Solving problems requires taking action, not just talking

It seems that one of the challenges of today is whether to talk or to act.

On certain issues about which I am concerned, there appears to be a local, regional or national conference every week.  These conferences feature “thought leaders” who share their opinions and knowledge on the topic.  Very rarely do these conferences offer a solution.  When a solution is offered, there is no instruction book.  Implementing a solution takes on the appearance of ‘belling the cat’ — a whimsical fantasy without recognition of the associated cost.

I recently referred to a popular talk-show host as engaging in “hate speech.”  I offended a number of people who considered the talk-show host a beacon of truth.  The content of the show is almost entirely the criticism of policy or the bashing of people.  No solutions.  Just complaining.  This type of communication seems to amplify the feeling of victimization — there is nothing I can do, and someone else should solve this problem.

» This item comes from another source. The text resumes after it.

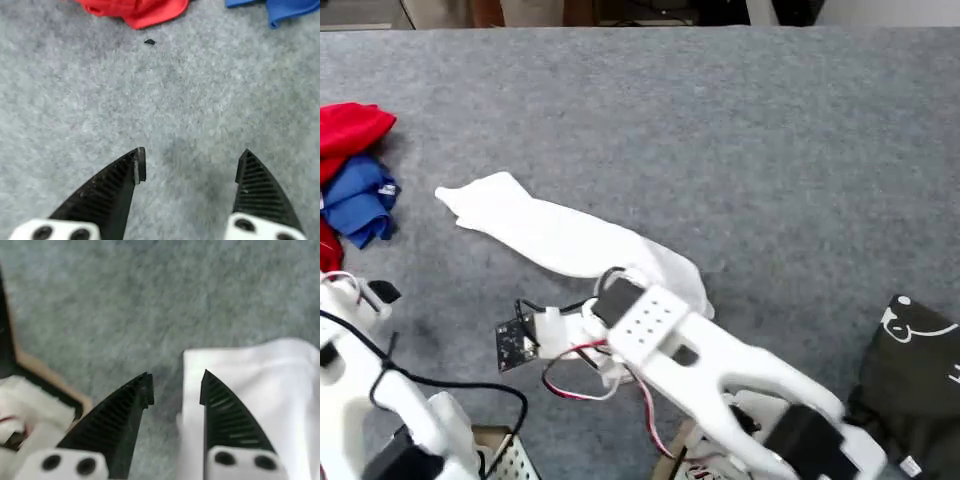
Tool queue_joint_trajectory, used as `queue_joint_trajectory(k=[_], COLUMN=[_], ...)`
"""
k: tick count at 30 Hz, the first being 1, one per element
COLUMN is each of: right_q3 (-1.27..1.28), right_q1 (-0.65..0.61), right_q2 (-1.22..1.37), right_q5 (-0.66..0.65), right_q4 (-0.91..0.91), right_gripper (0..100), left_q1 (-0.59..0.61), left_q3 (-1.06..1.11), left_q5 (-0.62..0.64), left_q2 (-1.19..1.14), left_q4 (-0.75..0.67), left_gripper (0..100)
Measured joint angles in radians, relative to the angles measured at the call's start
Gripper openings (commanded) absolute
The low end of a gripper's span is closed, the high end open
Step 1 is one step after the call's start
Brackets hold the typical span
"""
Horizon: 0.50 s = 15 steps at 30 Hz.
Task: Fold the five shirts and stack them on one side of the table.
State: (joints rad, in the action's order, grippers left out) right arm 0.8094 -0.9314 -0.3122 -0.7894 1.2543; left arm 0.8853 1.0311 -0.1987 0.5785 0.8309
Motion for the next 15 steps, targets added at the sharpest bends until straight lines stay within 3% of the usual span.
queue_joint_trajectory(k=[9,15], right_q3=[0.0,0.0], right_q1=[0.002,0.118], right_q2=[0.17,0.183], right_q5=[0.0,-0.028], right_q4=[-0.064,-0.081], right_gripper=[16.9,17.0], left_q1=[0.008,0.008], left_q3=[0.11,0.118], left_q5=[0.011,0.011], left_q2=[0.13,0.135], left_q4=[-0.094,-0.094], left_gripper=[30,30])
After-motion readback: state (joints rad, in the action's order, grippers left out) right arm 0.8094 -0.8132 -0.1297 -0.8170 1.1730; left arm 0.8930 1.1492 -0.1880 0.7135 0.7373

I am concerned about the relative great volume of talk and seeming lack of action.

Entrepreneurs are actors.  In fact, we often make fun of entrepreneurs for acting in what appears to be an irrational manner.  “He jumped off a cliff and made an airplane on the way down”.  But action is required to solve problems.  Few problems will disappear on their own.

Take action.  Make a list of the top three things that represent your personal, business and community problems.  Determine what you, acting alone, can do to resolve those problems and take action.  Don’t complain.  Don’t kick the can down the road.  Don’t allocate responsibility.

What would your life look like if you act?  How much better will it be than if you don’t act?

Don’t act alone.  A group of entrepreneurs is called a business.  A group of customers is called a crowd.  A group of citizens is called a party.  Solving problems typically requires many people.

It may be necessary to talk to identify the problem, to conceive a solution and to organize people to act.  However, words without action are only words.